“Make Me a German” on the BBC

Last night I watched the third and final episode of BBC2’s  Germany series. After dealing with German cars (a German’s favorite child) and then German cooking, they got down to brass tacks: Why is Germany more successful than Britain?

To find the answer they sent Justin and Bee Rowlatt and two of their children to Nuremberg to live for two weeks as Germans live. All fine so far. Except two weeks is no where near long enough to make anything but superficial generalizations. For Justin, a BBC journalist who took up a job in a pencil factory, it seemed to be a great adventure. He investigated what makes a German worker more efficient and more satisfied than a Brit.

For Bee, stuck at home with her two youngest children, it seemed a drag. I’ve just read about her on her blog (http://www.bbc.co.uk/blogs/tv/posts/Make-Me-A-German) and although she is half German, she had never lived there. She reckoned she was “predisposed” to liking what she saw, but it didn’t seem to me to be the case. The attempts to do everything that the average German does in a day or week left her wanting in the cleaning area. It’s a shame to have reduced “being a German Hausfrau” to the amount of time spent on housekeeping, laundry and cooking. There’s only so much of it in a two-bedroom apartment that’s only yours for two weeks.

Bee was greatly impressed with the Waldkindergarten that her 4-year-old attended but had no comprehension of why so many mothers stayed home not only with the under-threes but also with older children . She soon learned why: short school hours and no provision for nurseries for the under-threes. Everything in the system is geared to stay-at-home moms.

Of course, she was in Bavaria, the most conservative and Catholic Bundesland in the country. While Germany has just passed the deadline set for creating sufficient nursery capacities for a third of all children aged 1 and two, the Bavarian sister party to the national Christian Democrats blackmailed the federal government into paying mothers “care money” for staying home and minding their children there. To use Bavaria as a measure for all of Germany was perhaps a poor choice.

I’ve raised three children through the Kindergarten and school system in Germany and I was continually annoyed about so many aspects that they hold dear.
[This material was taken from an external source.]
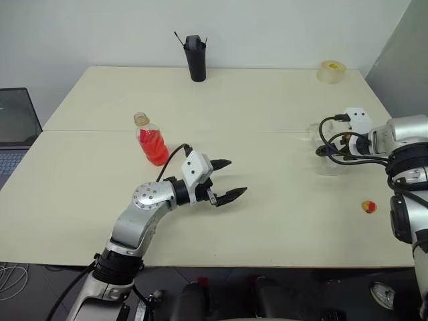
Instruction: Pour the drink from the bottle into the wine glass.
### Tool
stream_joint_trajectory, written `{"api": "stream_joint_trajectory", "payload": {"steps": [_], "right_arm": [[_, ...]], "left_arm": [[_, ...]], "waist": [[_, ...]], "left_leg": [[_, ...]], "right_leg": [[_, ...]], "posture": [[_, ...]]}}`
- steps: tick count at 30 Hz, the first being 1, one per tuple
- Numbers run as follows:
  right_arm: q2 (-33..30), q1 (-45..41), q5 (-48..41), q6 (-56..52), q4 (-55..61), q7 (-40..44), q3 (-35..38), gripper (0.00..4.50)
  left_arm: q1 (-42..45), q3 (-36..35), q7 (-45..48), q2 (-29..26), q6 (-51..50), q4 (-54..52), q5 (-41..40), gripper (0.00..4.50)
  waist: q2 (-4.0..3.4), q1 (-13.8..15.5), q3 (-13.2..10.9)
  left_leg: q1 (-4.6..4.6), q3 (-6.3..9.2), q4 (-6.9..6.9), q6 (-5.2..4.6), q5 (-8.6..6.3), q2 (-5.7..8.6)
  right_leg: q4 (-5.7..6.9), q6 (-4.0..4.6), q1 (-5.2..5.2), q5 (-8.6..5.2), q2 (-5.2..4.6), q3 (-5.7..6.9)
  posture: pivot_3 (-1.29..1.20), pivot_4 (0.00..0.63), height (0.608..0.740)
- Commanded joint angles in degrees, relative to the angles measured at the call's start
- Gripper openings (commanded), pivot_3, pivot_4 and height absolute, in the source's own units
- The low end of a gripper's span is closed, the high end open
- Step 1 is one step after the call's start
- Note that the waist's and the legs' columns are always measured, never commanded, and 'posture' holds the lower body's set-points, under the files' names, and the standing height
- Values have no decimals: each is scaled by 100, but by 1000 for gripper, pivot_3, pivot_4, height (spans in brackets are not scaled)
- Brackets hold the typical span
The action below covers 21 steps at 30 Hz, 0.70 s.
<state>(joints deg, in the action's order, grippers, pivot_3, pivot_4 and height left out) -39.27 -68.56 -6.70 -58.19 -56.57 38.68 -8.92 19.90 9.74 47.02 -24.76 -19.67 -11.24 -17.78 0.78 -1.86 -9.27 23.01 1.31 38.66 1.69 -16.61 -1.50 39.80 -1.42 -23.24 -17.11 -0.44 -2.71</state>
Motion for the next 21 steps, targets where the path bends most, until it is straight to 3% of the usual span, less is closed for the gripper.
{"api": "stream_joint_trajectory", "payload": {"steps": [1,8,21], "right_arm": [[8,-521,393,461,-592,403,-185,3259],[220,-1152,1054,535,-1533,1596,-696,868],[291,-1444,1889,839,-1933,2479,-991,868]], "left_arm": [[-16,6,-52,43,113,-177,43,4500],[-142,28,-236,152,63,-372,86,4500],[-384,46,-535,244,-23,-632,163,4500]], "waist": [[-2,3,-1],[-6,2,-3],[-7,6,-3]], "left_leg": [[0,0,1,0,0,0],[-1,0,1,0,0,0],[-1,1,2,1,0,1]], "right_leg": [[0,0,0,0,0,0],[4,0,-2,0,-1,1],[6,0,-2,0,-4,1]], "posture": [[0,150,740],[0,150,740],[0,150,740]]}}
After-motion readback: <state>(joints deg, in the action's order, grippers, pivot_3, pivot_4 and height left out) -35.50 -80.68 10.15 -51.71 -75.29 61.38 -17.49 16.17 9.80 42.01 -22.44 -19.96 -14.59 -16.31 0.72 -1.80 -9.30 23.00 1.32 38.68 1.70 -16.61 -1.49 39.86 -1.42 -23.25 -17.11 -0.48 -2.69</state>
To broach those issues would turn this blog post into an entire book. Suffice to say that since I had my kids in the system, the various counties and Bundesländer (the federal states are responsible for education policies – that means 16 different school systems!) have made huge (by their standards) strides forward. Kindergärten have become all-day affairs if you need it. Many elementary schools offer care till late afternoon. They call these all-day schools. However, the afternoons are not given over to class lessons. The kids are offered some crafts and sports options as well as help with their homework. It certainly isn’t a perfect solution but it’s progress nonetheless.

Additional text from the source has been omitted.